Holistic root cause analysis of software breakages through structural causal modeling
11-07, 10:55–11:35 (US/Eastern), Central Park East

The ability to quickly identify and resolve breakages among interconnected microservices is critical for any tech organization running production software. Unfortunately, in most organizations, identifying the root cause of a breakage can take engineers hours of manually sifting through logs and dashboards. In this talk, we’ll describe a fast, automated, and holistic approach to root cause analysis via an ensemble of structural causal models. This talk should be relevant to anyone interested in causal modeling, the field of observability, reliability engineering, or anyone wanting to troubleshoot production software issues faster.


Slides for this talk can be found here: https://docs.google.com/presentation/d/1j5hoaayuPku2HDejuQaXnrq7sZA10IUZFp8jWPFLRoM/edit?usp=sharing

Interest in the field of observability has been exploding over the last few years, which is understandable because quickly identifying and resolving software problems is critical for tech organizations everywhere. Many organizations log the “golden signal” data of microservice health (e.g. latency, status codes, and request counts for APIs) and employ service monitoring dashboard tools, however, the task of identifying the root cause of any software breakage remains challenging and highly manual. Medium or large tech organizations will often have 100s or 1000s of interconnected microservices, and a breakage somewhere in this tech stack can cause cascading failures that are difficult to quickly explain.

In this talk we will give a brief overview of this common observability problem, describe a holistic, python-based, causal modeling solution we have developed, and demonstrate its efficacy in a simulated set of interconnected APIs. This talk will not be particularly math-heavy and should provide a friendly overview of the problem and solution. The only prior knowledge recommended for attendees is having modest experience of machine learning modeling in the typical open-source data stack, a modest understanding of graphs, and some experience working with APIs. Attendees should walk away with a better understanding of observability data, they will get a gentle introduction to structural causal modeling, and understand a novel causal approach to root cause analysis.

Talk Outline:

Describing the problem (5 minutes)

Introducing observability

Describing the “golden signals” of APIs (e.g. status codes, latency, traffic, etc)

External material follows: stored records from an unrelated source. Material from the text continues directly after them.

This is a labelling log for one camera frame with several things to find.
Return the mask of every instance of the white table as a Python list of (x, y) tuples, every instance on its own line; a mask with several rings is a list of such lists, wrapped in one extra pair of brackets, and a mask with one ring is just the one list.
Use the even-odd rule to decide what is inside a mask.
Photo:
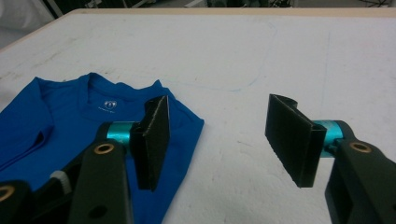
[(205, 120), (164, 223), (330, 223), (322, 159), (298, 189), (265, 136), (269, 93), (342, 119), (396, 161), (396, 10), (78, 10), (0, 51), (0, 110), (34, 76), (156, 79)]

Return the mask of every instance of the black plastic part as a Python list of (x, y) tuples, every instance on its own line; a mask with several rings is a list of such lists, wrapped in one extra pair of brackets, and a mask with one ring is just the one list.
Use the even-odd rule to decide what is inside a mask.
[(27, 223), (33, 216), (35, 203), (29, 184), (20, 181), (0, 183), (0, 222)]
[(96, 137), (95, 137), (96, 141), (102, 141), (107, 139), (107, 133), (110, 125), (111, 122), (105, 122), (99, 126), (98, 131), (96, 132)]
[(70, 205), (73, 194), (67, 194), (63, 197), (55, 198), (52, 202), (46, 203), (37, 208), (35, 216), (29, 222), (30, 224), (42, 223), (67, 223), (70, 212)]
[[(83, 155), (84, 151), (78, 154), (62, 169), (67, 175), (72, 191), (75, 189), (78, 181)], [(38, 207), (48, 207), (49, 203), (53, 203), (64, 196), (64, 189), (58, 179), (51, 178), (40, 189), (36, 190), (34, 195)]]
[(67, 223), (132, 223), (125, 149), (115, 140), (85, 150)]
[(332, 223), (396, 223), (395, 163), (336, 122), (345, 139), (338, 141), (325, 192)]
[(265, 135), (294, 183), (312, 187), (326, 129), (301, 113), (294, 100), (270, 94)]
[(157, 188), (169, 142), (168, 97), (160, 96), (146, 102), (146, 116), (131, 130), (137, 184), (140, 189)]

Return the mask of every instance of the screw hole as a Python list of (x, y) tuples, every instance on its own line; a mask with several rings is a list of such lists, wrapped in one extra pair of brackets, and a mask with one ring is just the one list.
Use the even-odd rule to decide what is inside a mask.
[(364, 152), (364, 153), (372, 152), (370, 147), (367, 147), (366, 145), (364, 145), (362, 143), (351, 143), (350, 147), (352, 147), (353, 149), (355, 149), (359, 152)]
[(107, 212), (107, 208), (104, 205), (98, 205), (91, 209), (89, 216), (90, 218), (100, 218), (103, 217)]
[(102, 144), (96, 147), (93, 151), (96, 154), (106, 154), (114, 149), (114, 145), (112, 144)]

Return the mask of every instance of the blue t-shirt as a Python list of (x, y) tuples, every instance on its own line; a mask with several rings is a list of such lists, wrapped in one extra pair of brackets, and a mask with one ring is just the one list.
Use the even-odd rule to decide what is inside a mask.
[(126, 157), (135, 223), (161, 223), (187, 173), (204, 121), (160, 81), (144, 89), (90, 73), (54, 82), (36, 77), (0, 113), (0, 181), (21, 179), (40, 188), (73, 160), (105, 121), (140, 121), (144, 103), (168, 95), (171, 137), (154, 192), (138, 189), (134, 160)]

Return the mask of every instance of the teal joint ring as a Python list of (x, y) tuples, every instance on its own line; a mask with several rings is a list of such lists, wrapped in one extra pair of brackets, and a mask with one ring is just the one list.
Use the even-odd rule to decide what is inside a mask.
[(121, 143), (129, 152), (129, 141), (131, 139), (131, 129), (134, 122), (131, 121), (116, 121), (112, 122), (108, 127), (107, 139), (114, 139)]
[(333, 154), (329, 151), (334, 151), (337, 148), (335, 140), (344, 138), (343, 131), (334, 120), (313, 120), (313, 122), (327, 129), (320, 157), (333, 157)]

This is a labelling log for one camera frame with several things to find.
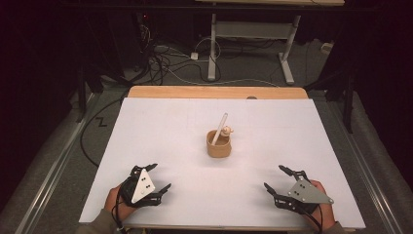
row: desk
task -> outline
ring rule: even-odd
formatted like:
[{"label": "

Why root cause analysis (RCA) is hard

Introduction of Structural Causal Models (SCMs) (5 minutes)

The mechanics of SCMs

Describe approach for anomaly attribution / RCA

Describing our simulation of many interdependent APIs (5 minutes)

Sharing our dependency graph

Sharing assumptions

Show animated GIF of APIs working together

Sharing the holistic approach (5 minutes)

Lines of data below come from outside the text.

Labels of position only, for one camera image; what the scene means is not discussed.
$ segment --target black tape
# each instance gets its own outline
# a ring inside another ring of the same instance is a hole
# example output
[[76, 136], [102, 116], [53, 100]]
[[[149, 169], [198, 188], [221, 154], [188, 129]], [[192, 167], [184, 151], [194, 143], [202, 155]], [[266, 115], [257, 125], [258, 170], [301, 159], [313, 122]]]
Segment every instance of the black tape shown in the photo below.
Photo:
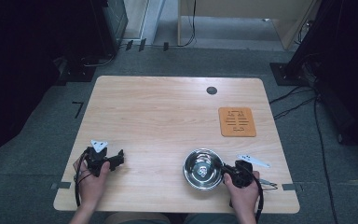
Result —
[[133, 40], [131, 40], [130, 42], [127, 43], [126, 50], [129, 50], [132, 48], [132, 43], [133, 43]]
[[168, 50], [168, 47], [169, 47], [168, 42], [164, 42], [164, 51], [167, 51], [167, 50]]
[[296, 190], [295, 184], [282, 184], [283, 190]]
[[77, 118], [79, 117], [79, 114], [80, 114], [81, 108], [83, 107], [84, 102], [76, 102], [76, 101], [73, 101], [72, 104], [74, 104], [74, 105], [80, 105], [80, 107], [78, 108], [77, 113], [76, 113], [76, 115], [75, 115], [75, 119], [77, 119]]
[[141, 40], [141, 46], [139, 46], [139, 51], [144, 50], [144, 48], [145, 48], [145, 43], [146, 43], [146, 38]]
[[71, 188], [71, 182], [61, 182], [58, 186], [59, 189], [69, 189]]

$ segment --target finger
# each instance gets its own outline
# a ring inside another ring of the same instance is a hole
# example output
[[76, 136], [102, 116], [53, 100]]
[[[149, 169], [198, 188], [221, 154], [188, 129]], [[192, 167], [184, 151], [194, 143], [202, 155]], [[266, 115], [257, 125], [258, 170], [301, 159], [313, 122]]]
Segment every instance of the finger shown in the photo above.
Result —
[[91, 174], [91, 171], [90, 170], [82, 170], [80, 169], [80, 176], [86, 176], [86, 175], [89, 175]]
[[110, 162], [106, 161], [103, 163], [103, 167], [101, 167], [100, 178], [104, 181], [109, 174]]
[[232, 184], [232, 179], [229, 174], [224, 174], [224, 178], [225, 178], [225, 185], [228, 188], [228, 191], [231, 191], [233, 188], [236, 188], [234, 184]]
[[260, 179], [260, 173], [258, 171], [253, 171], [252, 173], [255, 176], [255, 178]]
[[[75, 161], [74, 164], [73, 164], [75, 171], [77, 171], [78, 165], [79, 165], [79, 160]], [[87, 170], [87, 166], [86, 166], [86, 163], [84, 163], [84, 161], [82, 161], [81, 164], [80, 164], [80, 170], [81, 171]]]

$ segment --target human hand
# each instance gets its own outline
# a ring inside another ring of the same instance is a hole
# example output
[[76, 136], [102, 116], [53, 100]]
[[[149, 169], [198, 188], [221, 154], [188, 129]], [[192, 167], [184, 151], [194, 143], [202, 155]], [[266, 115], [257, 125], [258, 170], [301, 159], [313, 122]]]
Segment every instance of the human hand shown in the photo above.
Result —
[[[77, 171], [79, 160], [75, 161], [74, 168]], [[95, 211], [99, 201], [103, 197], [106, 190], [106, 178], [109, 174], [110, 163], [107, 161], [103, 164], [99, 177], [93, 175], [86, 167], [85, 162], [81, 162], [81, 175], [78, 178], [79, 194], [81, 198], [81, 206], [90, 211]]]
[[[253, 171], [254, 176], [259, 179], [260, 173]], [[233, 185], [231, 176], [224, 175], [225, 185], [231, 196], [232, 206], [240, 223], [255, 223], [255, 203], [258, 198], [258, 186], [255, 181], [246, 188], [237, 188]]]

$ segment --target gray carpet
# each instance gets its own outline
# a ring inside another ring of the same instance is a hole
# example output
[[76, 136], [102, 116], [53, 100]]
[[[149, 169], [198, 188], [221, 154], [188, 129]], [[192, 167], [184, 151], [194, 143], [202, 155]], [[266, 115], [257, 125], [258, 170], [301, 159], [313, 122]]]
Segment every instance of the gray carpet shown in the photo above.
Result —
[[[56, 189], [51, 185], [61, 181], [98, 76], [259, 77], [272, 100], [293, 87], [277, 86], [269, 63], [289, 62], [292, 56], [290, 51], [146, 47], [138, 52], [133, 47], [121, 49], [110, 64], [99, 67], [91, 83], [52, 87], [21, 133], [0, 148], [0, 223], [70, 220], [73, 212], [53, 208]], [[271, 105], [272, 112], [276, 115], [312, 96], [312, 91], [292, 95]], [[79, 105], [73, 101], [85, 102], [77, 119]], [[358, 181], [351, 182], [358, 180], [358, 147], [340, 145], [324, 106], [318, 103], [316, 109], [338, 222], [358, 223]], [[263, 214], [260, 223], [334, 223], [313, 103], [276, 120], [276, 125], [301, 208], [294, 215]], [[103, 223], [104, 217], [96, 213], [91, 223]]]

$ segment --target wooden table
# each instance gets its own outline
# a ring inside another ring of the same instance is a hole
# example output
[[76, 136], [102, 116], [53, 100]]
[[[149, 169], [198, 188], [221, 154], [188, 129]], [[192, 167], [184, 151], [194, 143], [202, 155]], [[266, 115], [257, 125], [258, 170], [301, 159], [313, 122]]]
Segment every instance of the wooden table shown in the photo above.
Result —
[[194, 1], [197, 1], [196, 16], [273, 19], [272, 22], [284, 49], [289, 49], [293, 44], [296, 34], [317, 2], [317, 0], [178, 0], [179, 46], [182, 16], [193, 16]]
[[[217, 94], [206, 89], [216, 87]], [[250, 107], [256, 137], [224, 137], [219, 107]], [[125, 163], [110, 173], [99, 211], [231, 213], [220, 184], [207, 191], [186, 182], [182, 166], [196, 148], [208, 148], [234, 165], [249, 154], [271, 165], [254, 165], [279, 189], [265, 191], [264, 213], [296, 213], [299, 204], [263, 83], [257, 78], [99, 77], [81, 123], [54, 207], [76, 210], [73, 162], [90, 140], [107, 141], [107, 156], [124, 149]]]

How to combine RCA results from multiple signals to create a holistic approach for fault localization.

Sharing results of the approach on a simulated breakage

Concluding remarks (5 minutes)

Limitations

Future directions

Q&A (5 minutes)


Prior Knowledge Expected

No previous knowledge expected

Roni is a former academic epidemiology researcher who has spent a decade employing causal modeling around the population-level effects of harmful environmental exposures. Since leaving the academic world, he's been loving his second life in the tech industry as a data scientist, and is currently Director of Data Science at Capital One. He loves contributing in the open-source community, mentoring junior data folks, and explaining the magic of data analysis and modeling to non-technical audiences.

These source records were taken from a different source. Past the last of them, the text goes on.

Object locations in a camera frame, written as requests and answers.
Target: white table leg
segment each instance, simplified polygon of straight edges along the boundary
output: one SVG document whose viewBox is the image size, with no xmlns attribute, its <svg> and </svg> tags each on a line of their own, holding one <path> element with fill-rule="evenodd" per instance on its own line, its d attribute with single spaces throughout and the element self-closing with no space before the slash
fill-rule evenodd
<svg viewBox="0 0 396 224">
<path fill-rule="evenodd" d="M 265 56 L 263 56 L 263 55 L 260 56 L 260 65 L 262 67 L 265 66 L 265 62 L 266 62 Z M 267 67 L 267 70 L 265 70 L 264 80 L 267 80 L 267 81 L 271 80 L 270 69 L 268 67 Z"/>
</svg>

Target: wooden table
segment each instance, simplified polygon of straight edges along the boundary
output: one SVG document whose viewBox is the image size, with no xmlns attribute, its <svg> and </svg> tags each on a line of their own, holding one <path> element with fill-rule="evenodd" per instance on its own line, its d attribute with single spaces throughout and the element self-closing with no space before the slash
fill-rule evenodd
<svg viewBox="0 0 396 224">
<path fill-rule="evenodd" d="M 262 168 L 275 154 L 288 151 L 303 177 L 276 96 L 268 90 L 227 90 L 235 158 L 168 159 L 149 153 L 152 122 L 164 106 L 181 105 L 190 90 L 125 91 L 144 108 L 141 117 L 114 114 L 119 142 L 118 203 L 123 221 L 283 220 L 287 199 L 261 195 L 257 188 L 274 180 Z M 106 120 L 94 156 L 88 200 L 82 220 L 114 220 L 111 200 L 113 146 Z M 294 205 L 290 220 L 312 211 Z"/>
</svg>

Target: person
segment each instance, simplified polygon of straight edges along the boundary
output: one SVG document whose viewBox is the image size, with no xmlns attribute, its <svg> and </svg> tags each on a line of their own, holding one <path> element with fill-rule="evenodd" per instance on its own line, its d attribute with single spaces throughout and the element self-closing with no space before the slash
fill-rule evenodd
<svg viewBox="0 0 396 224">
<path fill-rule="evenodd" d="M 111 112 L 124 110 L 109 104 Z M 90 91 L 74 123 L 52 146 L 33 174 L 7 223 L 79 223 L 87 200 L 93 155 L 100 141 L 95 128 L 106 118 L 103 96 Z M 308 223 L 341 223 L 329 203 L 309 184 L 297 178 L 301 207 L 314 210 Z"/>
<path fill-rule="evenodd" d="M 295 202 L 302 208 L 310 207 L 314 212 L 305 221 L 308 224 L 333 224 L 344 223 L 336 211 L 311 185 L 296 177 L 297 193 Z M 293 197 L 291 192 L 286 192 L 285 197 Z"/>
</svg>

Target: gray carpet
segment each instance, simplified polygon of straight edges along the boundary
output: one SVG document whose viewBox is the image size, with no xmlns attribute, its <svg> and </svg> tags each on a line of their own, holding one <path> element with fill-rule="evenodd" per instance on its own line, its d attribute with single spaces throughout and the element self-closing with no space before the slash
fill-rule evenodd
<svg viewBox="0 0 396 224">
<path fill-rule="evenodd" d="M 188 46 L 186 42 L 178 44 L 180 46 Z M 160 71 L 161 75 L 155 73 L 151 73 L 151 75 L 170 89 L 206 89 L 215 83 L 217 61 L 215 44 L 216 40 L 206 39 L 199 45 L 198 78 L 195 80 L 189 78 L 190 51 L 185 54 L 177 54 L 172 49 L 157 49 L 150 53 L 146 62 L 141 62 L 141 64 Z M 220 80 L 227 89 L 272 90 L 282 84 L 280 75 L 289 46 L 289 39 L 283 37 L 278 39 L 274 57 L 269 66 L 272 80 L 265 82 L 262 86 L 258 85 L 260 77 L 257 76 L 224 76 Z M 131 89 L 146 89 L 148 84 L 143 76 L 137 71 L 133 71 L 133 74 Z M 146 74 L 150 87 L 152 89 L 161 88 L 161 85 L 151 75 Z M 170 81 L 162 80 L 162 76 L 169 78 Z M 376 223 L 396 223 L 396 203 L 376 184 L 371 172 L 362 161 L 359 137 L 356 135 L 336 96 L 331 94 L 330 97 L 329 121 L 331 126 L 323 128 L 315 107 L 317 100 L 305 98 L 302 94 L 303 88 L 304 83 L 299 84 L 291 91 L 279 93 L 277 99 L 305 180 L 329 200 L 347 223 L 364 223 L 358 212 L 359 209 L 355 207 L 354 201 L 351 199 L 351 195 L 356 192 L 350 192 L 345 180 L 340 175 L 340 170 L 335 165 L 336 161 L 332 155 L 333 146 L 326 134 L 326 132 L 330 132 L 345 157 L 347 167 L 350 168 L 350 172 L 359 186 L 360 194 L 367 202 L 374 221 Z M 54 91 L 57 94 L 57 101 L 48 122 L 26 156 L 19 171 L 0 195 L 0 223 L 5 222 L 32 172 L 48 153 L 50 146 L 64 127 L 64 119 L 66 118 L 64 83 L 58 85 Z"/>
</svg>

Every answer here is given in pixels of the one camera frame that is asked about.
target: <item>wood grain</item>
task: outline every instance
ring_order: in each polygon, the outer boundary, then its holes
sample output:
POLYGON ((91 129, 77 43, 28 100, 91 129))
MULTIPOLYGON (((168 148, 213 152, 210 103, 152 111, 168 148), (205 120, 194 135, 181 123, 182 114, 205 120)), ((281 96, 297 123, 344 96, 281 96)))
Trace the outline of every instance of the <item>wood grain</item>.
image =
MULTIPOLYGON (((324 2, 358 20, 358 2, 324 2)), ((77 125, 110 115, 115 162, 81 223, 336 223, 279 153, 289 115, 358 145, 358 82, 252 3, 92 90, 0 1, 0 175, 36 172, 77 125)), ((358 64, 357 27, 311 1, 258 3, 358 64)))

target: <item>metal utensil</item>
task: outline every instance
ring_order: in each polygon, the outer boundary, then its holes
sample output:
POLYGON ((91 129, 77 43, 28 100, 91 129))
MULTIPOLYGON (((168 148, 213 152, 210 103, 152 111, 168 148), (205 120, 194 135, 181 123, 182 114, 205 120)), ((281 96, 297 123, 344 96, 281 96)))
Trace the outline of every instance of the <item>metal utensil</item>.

Ethan is a Principal Machine Learning Engineer at Capital One in the observability space. With a Master's in Data Science from Northwestern University, he has over five years of experience building data pipelines and ML solutions for automated anomaly detection and customer impact analysis. His main areas of expertise are deep learning, time series forecasting, and natural language processing.

Aditya is a Principal Data Scientist in Capital One, building an automated observability platform that identifies application failure within the system. Throughout his career in the industry, he has an extensive experience in applying causal inference techniques to solve different use cases. This includes building a personalized promo allocation system, surge pricing platform, and root cause identification. Additionally, Aditya obtained his M.S in Computer Science from Columbia University with a specialization in Machine Learning. He actively contributes back to the Data Science community by providing mentorship to students interested in entering the field. He is also involved in pro-bono work, providing technical consultancy to non-profit organizations.